Mas certa vez, a caminho da redação, parei para jogar um futebol de rua,
era comum naquele tempo. Carros circulavam só de quando em quando, e ao
avistá-los ao longe os meninos gritavam: olha a morte! Logo recolhíamos
as lancheiras, as pastas, os agasalhos que representavam as balizas e
aguardávamos na calçada a passagem do carro para recomeçar a partida.

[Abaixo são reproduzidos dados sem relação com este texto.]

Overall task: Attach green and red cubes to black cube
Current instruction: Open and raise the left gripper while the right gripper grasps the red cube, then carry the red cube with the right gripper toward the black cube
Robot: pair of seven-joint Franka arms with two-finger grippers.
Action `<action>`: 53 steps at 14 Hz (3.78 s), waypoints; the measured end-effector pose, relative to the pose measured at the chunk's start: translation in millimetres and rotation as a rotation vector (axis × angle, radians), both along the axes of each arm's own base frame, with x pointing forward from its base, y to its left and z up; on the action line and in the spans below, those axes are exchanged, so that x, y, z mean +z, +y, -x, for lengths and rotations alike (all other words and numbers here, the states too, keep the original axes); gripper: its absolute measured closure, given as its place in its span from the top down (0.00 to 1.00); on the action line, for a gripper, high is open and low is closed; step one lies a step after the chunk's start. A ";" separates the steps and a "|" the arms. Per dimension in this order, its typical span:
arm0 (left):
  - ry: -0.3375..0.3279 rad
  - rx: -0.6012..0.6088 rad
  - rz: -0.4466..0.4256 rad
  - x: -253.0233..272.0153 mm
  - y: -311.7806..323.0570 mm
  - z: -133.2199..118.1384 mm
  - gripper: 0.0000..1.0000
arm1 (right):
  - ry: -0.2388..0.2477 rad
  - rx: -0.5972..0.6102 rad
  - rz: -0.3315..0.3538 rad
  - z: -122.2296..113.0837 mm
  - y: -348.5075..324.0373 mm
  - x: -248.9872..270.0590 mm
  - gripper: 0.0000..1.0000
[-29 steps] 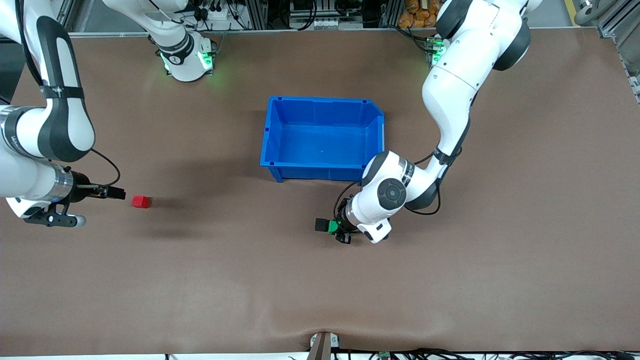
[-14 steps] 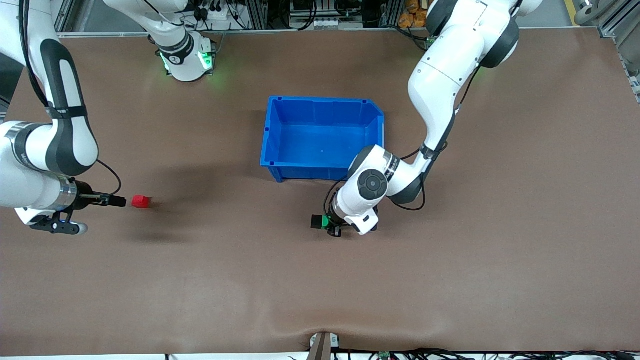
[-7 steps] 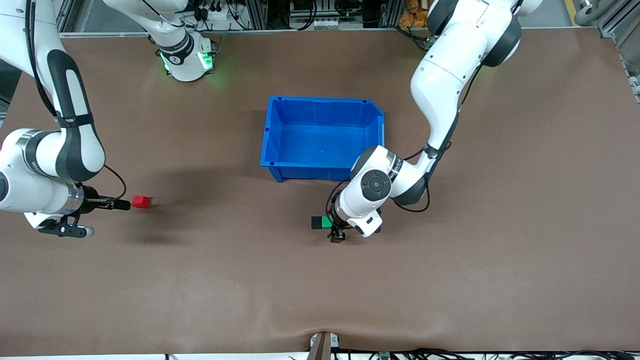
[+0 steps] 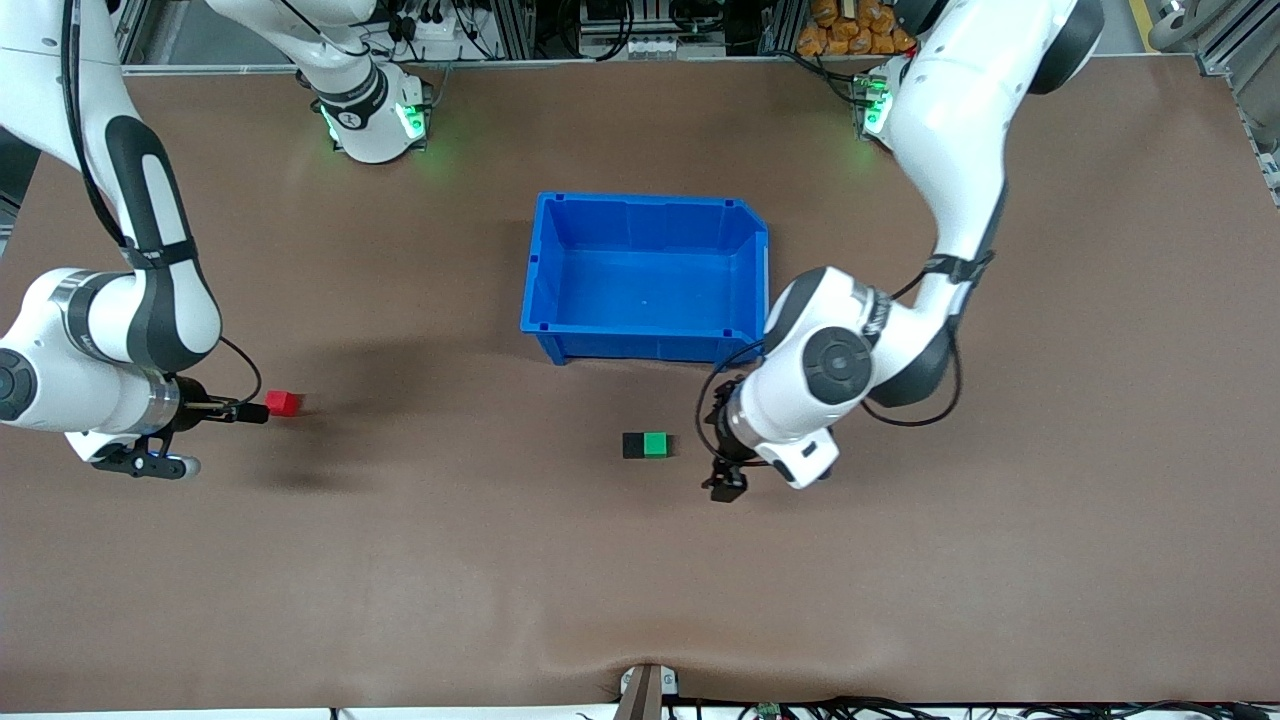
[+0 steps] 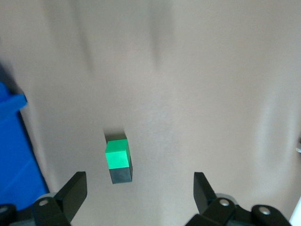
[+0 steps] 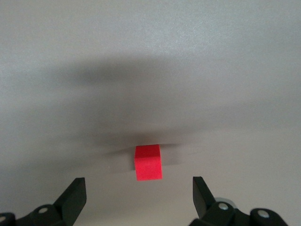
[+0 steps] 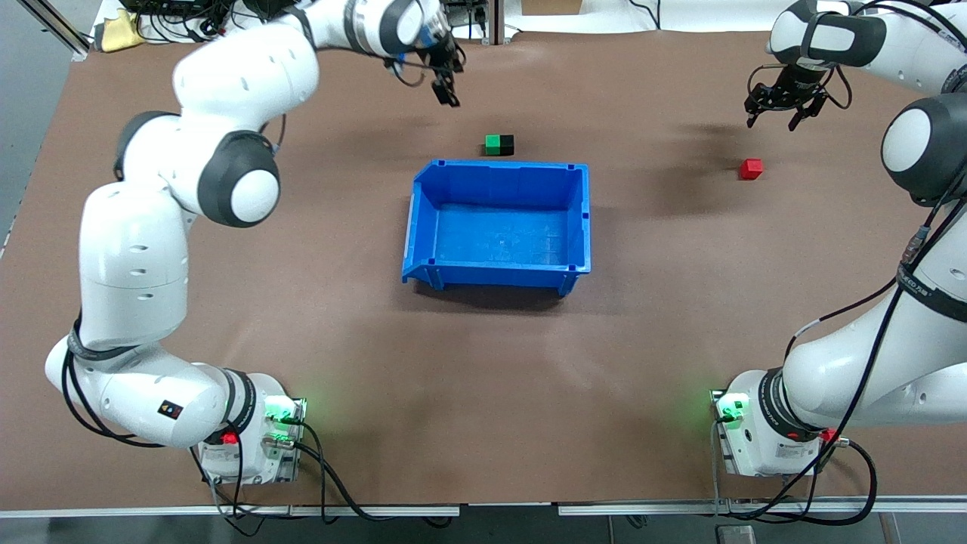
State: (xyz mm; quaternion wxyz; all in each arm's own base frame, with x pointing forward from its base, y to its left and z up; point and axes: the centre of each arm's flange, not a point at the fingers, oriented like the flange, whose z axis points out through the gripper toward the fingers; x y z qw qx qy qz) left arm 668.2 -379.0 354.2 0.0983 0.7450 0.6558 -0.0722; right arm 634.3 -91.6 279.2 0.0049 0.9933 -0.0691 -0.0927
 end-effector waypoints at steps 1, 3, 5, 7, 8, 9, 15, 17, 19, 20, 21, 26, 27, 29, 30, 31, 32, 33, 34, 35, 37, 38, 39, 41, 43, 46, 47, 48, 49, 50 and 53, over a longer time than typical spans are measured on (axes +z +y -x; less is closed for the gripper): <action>-0.007 -0.022 -0.003 19.8 11.9 -2.0 1.00 | 0.003 0.000 0.000 0.0 -0.1 -2.9 1.00; -0.010 -0.075 -0.015 54.9 34.1 -1.9 1.00 | 0.006 0.000 0.000 -0.2 -0.2 -8.4 1.00; -0.008 -0.151 -0.035 76.0 49.0 2.7 1.00 | 0.011 0.000 0.000 -0.1 -0.4 -13.7 1.00; -0.015 -0.237 -0.075 91.3 62.8 6.3 1.00 | 0.016 -0.005 0.001 0.5 -3.7 -20.1 1.00; -0.019 -0.273 -0.094 98.6 70.0 7.3 1.00 | 0.021 -0.010 0.001 1.3 -6.7 -24.6 1.00; -0.024 -0.311 -0.112 106.9 78.0 8.4 1.00 | 0.028 -0.014 0.001 2.2 -9.2 -29.9 1.00; -0.050 -0.545 -0.161 171.9 154.0 30.1 1.00 | 0.063 -0.016 -0.002 5.6 -10.8 -54.4 1.00; -0.060 -0.638 -0.172 189.2 187.1 44.5 1.00 | 0.066 -0.016 -0.002 5.8 -10.4 -58.5 1.00; -0.054 -0.717 -0.177 199.7 215.3 57.1 1.00 | 0.064 -0.014 -0.002 5.4 -9.4 -61.8 1.00; -0.044 -0.735 -0.177 203.2 227.5 62.1 1.00 | 0.064 -0.013 -0.002 5.4 -9.1 -64.4 1.00; -0.034 -0.748 -0.177 205.6 238.2 65.8 1.00 | 0.065 -0.013 -0.002 5.4 -9.0 -67.9 1.00; -0.012 -0.950 -0.217 206.6 276.1 76.5 1.00 | 0.085 -0.011 -0.003 8.0 -8.4 -85.1 0.97; -0.019 -1.003 -0.215 208.5 286.0 77.9 1.00 | 0.090 -0.011 -0.004 8.6 -8.2 -87.9 0.91; -0.038 -1.112 -0.209 214.3 310.7 80.5 1.00 | 0.097 -0.010 -0.005 9.5 -7.3 -92.5 0.87; -0.045 -1.164 -0.205 215.5 319.9 82.4 1.00 | 0.099 -0.009 -0.005 9.7 -6.9 -93.8 0.87; -0.049 -1.211 -0.200 215.8 326.9 84.5 1.00 | 0.100 -0.009 -0.006 9.8 -6.6 -94.5 0.80; -0.054 -1.254 -0.197 216.7 333.8 86.4 1.00 | 0.101 -0.009 -0.006 9.9 -6.5 -95.0 0.74; -0.061 -1.302 -0.193 218.1 340.3 88.7 1.00 | 0.101 -0.008 -0.006 10.0 -6.0 -95.5 0.74; -0.069 -1.348 -0.191 220.7 345.5 91.0 1.00 | 0.102 -0.007 -0.007 9.9 -5.3 -95.7 0.68; -0.079 -1.388 -0.191 224.3 350.3 93.2 1.00 | 0.102 -0.006 -0.008 9.8 -4.3 -96.0 0.58; -0.099 -1.462 -0.194 231.7 356.0 96.9 1.00 | 0.103 -0.005 -0.008 9.9 -3.3 -96.9 0.51; -0.106 -1.489 -0.196 235.0 356.9 98.6 1.00 | 0.104 -0.005 -0.009 10.0 -3.1 -97.3 0.42; -0.112 -1.501 -0.199 237.8 356.8 99.9 1.00 | 0.104 -0.005 -0.009 9.8 -3.0 -97.2 0.40; -0.118 -1.508 -0.204 241.9 353.8 102.1 1.00 | 0.104 -0.006 -0.009 9.8 -2.9 -97.3 0.40; -0.123 -1.515 -0.209 245.2 349.4 103.9 1.00 | 0.104 -0.018 -0.016 9.9 -2.4 -97.3 0.40; -0.123 -1.520 -0.210 250.0 346.5 107.8 1.00 | 0.099 -0.039 -0.017 8.3 -2.0 -95.7 0.40; -0.123 -1.521 -0.210 251.7 345.6 109.2 1.00 | 0.095 -0.049 -0.015 7.1 -2.0 -94.5 0.40; -0.124 -1.523 -0.212 253.9 344.3 110.7 1.00 | 0.093 -0.059 -0.013 6.1 -2.1 -93.4 0.40; -0.127 -1.525 -0.215 256.7 342.9 112.3 1.00 | 0.091 -0.070 -0.010 5.5 -2.1 -92.7 0.40; -0.130 -1.527 -0.218 259.6 341.8 114.0 1.00 | 0.089 -0.081 -0.008 4.8 -2.2 -92.0 0.40; -0.135 -1.527 -0.224 264.8 341.1 117.1 1.00 | 0.094 -0.144 0.004 2.5 -2.0 -88.1 0.40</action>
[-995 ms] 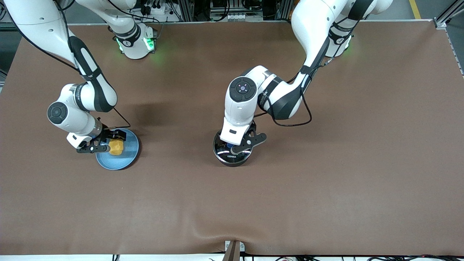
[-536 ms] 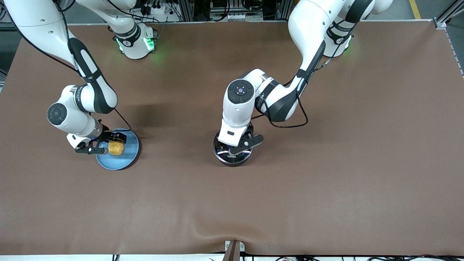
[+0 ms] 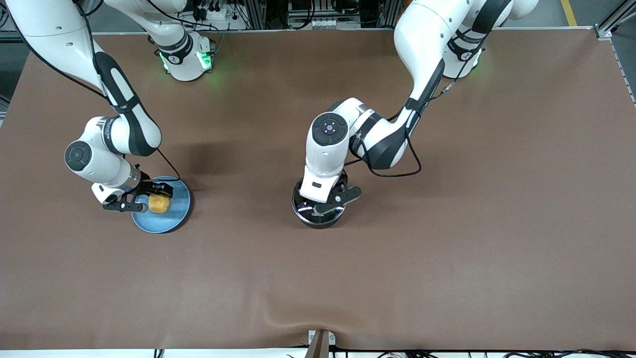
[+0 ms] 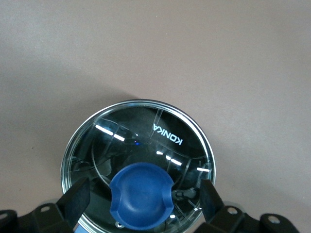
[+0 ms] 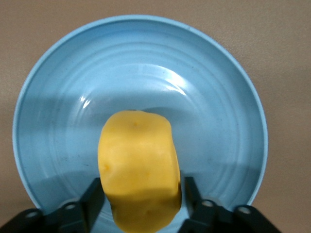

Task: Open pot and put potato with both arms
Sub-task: 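Grasp the blue lid knob with the left gripper while the right grasps the potato, then lift the lid off with the left gripper while the right lifts the potato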

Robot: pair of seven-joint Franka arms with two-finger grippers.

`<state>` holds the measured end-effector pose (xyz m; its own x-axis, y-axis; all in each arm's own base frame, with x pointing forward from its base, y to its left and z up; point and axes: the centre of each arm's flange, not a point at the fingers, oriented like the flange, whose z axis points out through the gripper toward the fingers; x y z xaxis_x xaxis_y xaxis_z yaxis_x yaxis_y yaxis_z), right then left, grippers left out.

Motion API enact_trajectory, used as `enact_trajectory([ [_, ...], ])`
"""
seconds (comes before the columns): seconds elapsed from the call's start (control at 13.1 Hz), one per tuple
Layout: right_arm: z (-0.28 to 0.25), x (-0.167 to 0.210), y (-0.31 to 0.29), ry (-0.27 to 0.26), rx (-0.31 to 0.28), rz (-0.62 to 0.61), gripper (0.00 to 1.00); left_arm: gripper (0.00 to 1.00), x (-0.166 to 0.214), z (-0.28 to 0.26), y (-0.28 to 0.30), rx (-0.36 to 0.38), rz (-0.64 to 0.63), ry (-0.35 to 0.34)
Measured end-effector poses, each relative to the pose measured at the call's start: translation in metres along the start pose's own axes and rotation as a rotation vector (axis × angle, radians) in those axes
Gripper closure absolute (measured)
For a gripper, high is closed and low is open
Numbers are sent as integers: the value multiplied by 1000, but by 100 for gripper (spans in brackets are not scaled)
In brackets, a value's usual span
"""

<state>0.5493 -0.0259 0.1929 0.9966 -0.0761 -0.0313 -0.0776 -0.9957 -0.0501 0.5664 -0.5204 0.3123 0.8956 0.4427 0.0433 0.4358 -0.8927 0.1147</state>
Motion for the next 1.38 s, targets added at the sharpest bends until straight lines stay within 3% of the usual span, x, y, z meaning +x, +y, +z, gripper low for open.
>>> enact_trajectory([
  [0.08,0,0,0,1,0,0,45,0,0,2,0,3,0,-1],
  [0.15,-1,1,0,2,0,0,47,0,0,4,0,5,0,-2],
  [0.54,-3,2,0,6,0,-1,47,2,-6,19,-1,22,7,-10],
  [0.69,-20,8,-3,18,1,-9,47,7,-9,20,0,24,11,-11],
  [0.92,-80,13,-8,60,-1,-56,47,33,-9,20,0,23,12,-11],
  [1.22,-148,9,-12,133,-6,-85,47,39,-9,18,1,20,14,-10],
  [1.38,-176,6,-14,110,-5,-90,47,39,-6,7,4,2,12,-2],
])
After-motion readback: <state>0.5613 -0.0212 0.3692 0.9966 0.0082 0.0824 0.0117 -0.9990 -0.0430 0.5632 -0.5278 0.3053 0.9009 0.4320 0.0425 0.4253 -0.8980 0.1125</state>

Mas nesse dia não foi o trânsito, foi uma chuva súbita que nos obrigou a
apanhar depressa nossas coisas e buscar abrigo sob a marquise de um
empório. Chegou a cair granizo, que catávamos do chão, chupávamos,
atirávamos uns nos outros, uma festa. Mas de repente calhou de eu me
lembrar do envelope do meu pai, que eu deixara debaixo de um pulôver e
agora estava ali no meio do aguaceiro. Corri para salvá-lo e por pouco
não fui atropelado, pois naquele segundo passou um Chevrolet que agarrou
o envelope com o pneu e só o soltou duas quadras adiante. Fui colher
seus restos, e não havia remédio, o artigo do meu pai era uma estranha
massa cinzenta, uma maçaroca de papel molhado.